The Buhari Media Organisation (BMO) says President Muhammadu Buhari’s $29.9 external borrowing request to National Assembly for approval was in the interest of the country.

In a statement signed by its Chairman Niyi Akinsiju in Abuja on Sunday, BMO said the funds were necessary in order for the country to bridge the infrastructure gaps that was left unattended to by previous administrations in the country.

Akinsiju said if the requests had been fully granted in 2016, Nigerians would have seen more projects at various stages of completion across the country.

“Buhari has made a bold move by sending back the 2016-2018 external borrowing plan to the National Assembly for reconsideration.

” Nigerians need to know that when the request was rejected by the 8th Assembly led by former Senate President Bukola Saraki and Speaker Yakubu Dogara in 2016, there was no debate on the merit or demerit of the plan.

“So a group of lawmakers who were antagonistic to Buhari and needed to extract their ‘pound of flesh’ took a step that denied Nigerians of massive infrastructure renewal.

“Just like the President said in the latest request, the lawmakers back then extricated and approved only a few out of the 39 projects the loan was meant for,” he said.

These, he said, included the federal government’s emergency projects for the North East and the Lagos-Ibadan segment of the China Exim Bank railway modernisation project which were at advanced stages of completion.

According to him, power generation and transmission were also at a higher stage than what the administration met in 2015.

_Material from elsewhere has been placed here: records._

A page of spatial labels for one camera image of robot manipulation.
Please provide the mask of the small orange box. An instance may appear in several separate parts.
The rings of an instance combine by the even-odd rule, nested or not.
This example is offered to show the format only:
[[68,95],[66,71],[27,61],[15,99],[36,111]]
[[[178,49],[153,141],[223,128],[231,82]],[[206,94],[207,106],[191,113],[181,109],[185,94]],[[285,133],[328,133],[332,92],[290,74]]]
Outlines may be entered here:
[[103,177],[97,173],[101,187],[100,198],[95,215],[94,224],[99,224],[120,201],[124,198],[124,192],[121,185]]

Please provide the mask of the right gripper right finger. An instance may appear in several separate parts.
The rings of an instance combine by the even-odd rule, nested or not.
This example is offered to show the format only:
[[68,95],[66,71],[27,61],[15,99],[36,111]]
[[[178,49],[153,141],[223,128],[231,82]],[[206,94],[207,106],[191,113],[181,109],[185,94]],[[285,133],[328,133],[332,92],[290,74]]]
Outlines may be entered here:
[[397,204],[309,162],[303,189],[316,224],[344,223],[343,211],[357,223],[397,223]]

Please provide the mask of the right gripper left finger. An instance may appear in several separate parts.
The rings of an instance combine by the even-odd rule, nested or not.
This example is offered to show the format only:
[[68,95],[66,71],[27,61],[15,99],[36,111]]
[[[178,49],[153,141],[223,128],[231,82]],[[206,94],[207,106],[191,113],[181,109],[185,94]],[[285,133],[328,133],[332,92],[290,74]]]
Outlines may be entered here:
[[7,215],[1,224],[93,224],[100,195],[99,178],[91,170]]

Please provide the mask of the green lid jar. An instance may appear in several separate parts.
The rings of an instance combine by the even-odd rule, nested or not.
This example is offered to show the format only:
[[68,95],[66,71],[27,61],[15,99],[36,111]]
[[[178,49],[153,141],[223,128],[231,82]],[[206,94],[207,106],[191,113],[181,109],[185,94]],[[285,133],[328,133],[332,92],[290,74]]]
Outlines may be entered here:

Meanwhile Lagos Chamber of Commerce and Industry, LCCI has alerted of looming crises that may occur with growing loan demand by the federal government.

According to LCCI the growing national debt profile of the country grew from N12.6 trillion in 2015 to N25.7 trillion in 2019 second quarter, which is an increase of 104 per cent.

The Chamber also observed that there is also the bigger worry about the capacity to service the debt.

Director General, Muda Yusuf, the debt service provision in the 2019 budget was a whooping N2 trillion, whereas the total capital budget was N2.9 trillion which implies that the debt service commitment was 70 per cent of capital budget allocation.

Yusuf also said that debt to revenue ratio was about 30 per cent which is also on the high side.

“In the 2020 budget, debt service commitment and recurrent spending are beginning to crowd out capital expenditure.

This trajectory is not consistent with our national aspiration to build infrastructure and a competitive economy.  Debt service of N2.45 trillion is more than the capital budget of N2.14 trillion in 2020 budget.

That is 114 per cent of capital budget.  It is against this background that the new request for $30 billion is troubling.  Care should be taken to avoid a full blown debt crisis.” he warned.